Ici, le développement durable est un vécu de tous les jours. Qui s’étend, chaque année, à de nouvelles parcelles de cette montagne à l’histoire plurielle, dévoilant par à-coups les pans de sa vie millénaire, phénicienne, romaine, ottomane… C’est dire l’importance de la dimension culturelle et du travail continu de fouilles, de réhabilitation et de valorisation des sites et bâtiments patrimoniaux, en partenariat avec la direction des antiquités du ministère de la Culture, et en recourant parfois à l’expertise d’archéologues européens confirmés.

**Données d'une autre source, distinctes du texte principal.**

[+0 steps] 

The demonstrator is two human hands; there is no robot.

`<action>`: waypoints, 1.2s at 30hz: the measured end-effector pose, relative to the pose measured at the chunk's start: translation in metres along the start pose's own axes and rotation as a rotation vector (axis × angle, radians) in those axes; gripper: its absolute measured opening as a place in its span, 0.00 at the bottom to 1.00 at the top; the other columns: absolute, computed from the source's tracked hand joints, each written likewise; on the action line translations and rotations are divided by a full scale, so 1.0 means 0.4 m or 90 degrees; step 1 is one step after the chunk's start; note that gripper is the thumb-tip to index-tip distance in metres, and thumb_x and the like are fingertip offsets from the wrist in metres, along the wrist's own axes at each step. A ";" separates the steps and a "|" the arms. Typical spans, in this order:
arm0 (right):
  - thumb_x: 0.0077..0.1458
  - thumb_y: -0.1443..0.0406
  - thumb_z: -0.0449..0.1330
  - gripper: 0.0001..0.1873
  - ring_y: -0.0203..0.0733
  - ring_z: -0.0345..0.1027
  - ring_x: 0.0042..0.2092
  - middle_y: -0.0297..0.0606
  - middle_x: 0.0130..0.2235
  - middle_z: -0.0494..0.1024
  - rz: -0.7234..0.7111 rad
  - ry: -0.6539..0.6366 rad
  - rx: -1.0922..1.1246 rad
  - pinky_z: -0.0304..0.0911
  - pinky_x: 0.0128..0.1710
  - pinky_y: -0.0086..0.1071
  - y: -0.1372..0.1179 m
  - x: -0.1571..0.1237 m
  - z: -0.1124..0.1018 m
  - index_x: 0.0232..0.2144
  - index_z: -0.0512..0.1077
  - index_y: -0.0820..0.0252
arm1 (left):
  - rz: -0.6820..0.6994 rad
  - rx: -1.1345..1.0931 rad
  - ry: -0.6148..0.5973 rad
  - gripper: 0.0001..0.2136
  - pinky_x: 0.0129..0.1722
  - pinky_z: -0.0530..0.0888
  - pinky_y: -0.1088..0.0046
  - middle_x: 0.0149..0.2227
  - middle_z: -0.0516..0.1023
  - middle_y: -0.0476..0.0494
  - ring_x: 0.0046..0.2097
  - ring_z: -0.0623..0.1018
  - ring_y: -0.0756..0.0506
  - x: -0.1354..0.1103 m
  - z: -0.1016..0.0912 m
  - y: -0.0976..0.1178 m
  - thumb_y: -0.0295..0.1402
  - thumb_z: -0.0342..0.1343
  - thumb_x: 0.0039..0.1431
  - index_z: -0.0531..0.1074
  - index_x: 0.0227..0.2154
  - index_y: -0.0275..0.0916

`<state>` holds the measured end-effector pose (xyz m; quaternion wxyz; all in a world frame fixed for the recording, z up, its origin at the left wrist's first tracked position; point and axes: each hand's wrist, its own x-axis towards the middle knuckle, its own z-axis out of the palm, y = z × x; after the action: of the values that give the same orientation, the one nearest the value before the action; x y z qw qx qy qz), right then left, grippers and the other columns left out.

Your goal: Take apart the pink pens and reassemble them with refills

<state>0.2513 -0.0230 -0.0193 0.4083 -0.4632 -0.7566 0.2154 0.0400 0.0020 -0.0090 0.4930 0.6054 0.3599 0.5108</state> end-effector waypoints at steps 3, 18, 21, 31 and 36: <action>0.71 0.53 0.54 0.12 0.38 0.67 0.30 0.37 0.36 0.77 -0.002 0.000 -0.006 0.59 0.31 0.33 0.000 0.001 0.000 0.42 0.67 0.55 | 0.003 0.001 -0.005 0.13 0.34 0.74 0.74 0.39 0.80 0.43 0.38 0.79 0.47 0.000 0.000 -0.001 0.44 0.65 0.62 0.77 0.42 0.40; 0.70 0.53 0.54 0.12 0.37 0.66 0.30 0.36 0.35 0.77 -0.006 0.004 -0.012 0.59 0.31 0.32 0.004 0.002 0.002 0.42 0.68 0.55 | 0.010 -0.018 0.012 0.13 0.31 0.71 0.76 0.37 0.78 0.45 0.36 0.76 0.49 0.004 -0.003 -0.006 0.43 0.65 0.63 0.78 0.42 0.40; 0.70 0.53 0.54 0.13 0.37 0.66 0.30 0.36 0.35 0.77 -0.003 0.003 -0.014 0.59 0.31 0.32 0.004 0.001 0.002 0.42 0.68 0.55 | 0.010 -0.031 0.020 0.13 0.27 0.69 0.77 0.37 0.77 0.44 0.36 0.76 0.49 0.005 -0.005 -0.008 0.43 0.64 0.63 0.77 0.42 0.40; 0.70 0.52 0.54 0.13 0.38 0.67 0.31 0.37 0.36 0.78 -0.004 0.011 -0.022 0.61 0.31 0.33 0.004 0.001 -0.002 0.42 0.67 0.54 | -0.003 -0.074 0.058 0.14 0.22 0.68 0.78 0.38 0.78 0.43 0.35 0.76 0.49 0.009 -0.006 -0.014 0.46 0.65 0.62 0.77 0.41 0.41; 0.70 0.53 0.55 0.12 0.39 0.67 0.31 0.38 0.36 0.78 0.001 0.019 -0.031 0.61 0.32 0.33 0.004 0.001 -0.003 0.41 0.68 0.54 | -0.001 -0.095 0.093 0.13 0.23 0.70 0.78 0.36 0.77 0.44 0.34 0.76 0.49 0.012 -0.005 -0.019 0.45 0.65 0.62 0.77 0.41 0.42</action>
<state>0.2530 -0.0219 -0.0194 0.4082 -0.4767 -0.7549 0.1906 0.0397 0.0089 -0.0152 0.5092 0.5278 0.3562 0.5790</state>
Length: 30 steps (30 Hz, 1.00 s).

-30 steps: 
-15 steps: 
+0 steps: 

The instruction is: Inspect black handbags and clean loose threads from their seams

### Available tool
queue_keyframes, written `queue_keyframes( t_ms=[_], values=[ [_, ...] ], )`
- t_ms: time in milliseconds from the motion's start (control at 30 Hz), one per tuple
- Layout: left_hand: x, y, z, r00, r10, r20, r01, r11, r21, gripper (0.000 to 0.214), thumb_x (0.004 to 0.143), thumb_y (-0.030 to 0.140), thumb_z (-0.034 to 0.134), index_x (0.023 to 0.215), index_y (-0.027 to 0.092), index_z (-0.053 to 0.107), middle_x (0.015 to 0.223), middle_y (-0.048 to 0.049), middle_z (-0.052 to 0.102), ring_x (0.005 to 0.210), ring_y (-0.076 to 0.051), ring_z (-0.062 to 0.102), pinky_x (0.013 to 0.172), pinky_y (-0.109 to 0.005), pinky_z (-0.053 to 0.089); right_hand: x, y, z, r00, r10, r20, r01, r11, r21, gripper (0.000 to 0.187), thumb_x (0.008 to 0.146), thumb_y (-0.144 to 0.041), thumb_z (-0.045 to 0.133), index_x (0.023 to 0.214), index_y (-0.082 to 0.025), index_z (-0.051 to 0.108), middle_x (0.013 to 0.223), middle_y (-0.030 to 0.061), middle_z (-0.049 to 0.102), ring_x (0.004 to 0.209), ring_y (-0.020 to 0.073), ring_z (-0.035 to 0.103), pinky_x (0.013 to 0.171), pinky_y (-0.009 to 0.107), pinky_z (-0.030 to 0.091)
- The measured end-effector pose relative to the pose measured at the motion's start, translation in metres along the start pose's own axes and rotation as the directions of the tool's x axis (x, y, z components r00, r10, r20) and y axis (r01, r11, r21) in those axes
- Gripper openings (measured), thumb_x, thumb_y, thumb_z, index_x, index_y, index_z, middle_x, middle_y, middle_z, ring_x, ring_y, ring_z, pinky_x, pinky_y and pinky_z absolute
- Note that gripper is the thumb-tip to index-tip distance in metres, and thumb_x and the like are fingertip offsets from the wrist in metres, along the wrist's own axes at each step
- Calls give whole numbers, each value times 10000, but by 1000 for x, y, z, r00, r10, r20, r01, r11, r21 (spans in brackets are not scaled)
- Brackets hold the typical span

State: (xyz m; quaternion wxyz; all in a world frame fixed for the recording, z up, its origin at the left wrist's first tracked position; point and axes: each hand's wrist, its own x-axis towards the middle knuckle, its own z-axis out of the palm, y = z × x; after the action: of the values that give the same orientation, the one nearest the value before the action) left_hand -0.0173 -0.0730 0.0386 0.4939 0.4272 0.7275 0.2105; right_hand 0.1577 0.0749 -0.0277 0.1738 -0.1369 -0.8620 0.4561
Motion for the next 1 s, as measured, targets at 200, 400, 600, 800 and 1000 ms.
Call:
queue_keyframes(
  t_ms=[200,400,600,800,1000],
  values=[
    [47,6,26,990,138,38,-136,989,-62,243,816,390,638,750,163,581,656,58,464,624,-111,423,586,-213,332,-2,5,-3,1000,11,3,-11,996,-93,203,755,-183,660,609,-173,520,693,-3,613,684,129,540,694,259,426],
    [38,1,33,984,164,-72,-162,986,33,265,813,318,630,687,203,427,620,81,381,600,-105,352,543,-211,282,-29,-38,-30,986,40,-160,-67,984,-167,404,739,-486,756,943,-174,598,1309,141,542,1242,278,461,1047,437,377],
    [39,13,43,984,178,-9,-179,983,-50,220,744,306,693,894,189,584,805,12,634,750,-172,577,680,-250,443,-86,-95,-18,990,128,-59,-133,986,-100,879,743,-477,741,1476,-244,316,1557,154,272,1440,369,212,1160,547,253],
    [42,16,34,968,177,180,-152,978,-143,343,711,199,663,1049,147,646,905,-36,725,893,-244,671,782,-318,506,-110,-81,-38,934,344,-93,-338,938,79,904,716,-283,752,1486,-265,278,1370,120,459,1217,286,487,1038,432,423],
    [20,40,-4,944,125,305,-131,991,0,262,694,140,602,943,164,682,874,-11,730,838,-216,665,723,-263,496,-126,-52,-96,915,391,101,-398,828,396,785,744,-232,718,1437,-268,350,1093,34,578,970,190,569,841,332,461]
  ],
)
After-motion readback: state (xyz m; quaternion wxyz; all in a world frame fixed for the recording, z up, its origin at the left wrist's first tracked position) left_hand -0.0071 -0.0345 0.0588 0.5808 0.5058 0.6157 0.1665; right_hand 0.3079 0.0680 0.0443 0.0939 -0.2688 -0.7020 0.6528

Pour revitaliser la montagne, trois pépinières produisent quarante-mille pousses, qui alimentent les ONG en charge de la reforestation du pays. Le développement et la promotion de l’écotourisme sont au coeur du projet : développement de nouveaux itinéraires et de sentiers diversifiés, maisons d’hôtes pour toutes les bourses, produits du terroir et artisanaux confectionnés par les femmes des villages de la région, de qualité telle que le nom de la Réserve connaît aujourd’hui une belle notoriété. Trois ans après le lancement de ce label de produits artisanaux et alimentaires, et d’une première cuisine, l’APJM vient d’inaugurer un nouvel atelier de fabrication des produits du terroir. Cet essor entraîne une plus grande équité sociale et respecte les communautés rurales et leur savoirfaire.

L’APJM est désormais forte de son expérience d'émancipation socioéconomique, et entend jouer un rôle pionnier quant à la création d’un réseau MAB méditerranéen au potentiel prometteur.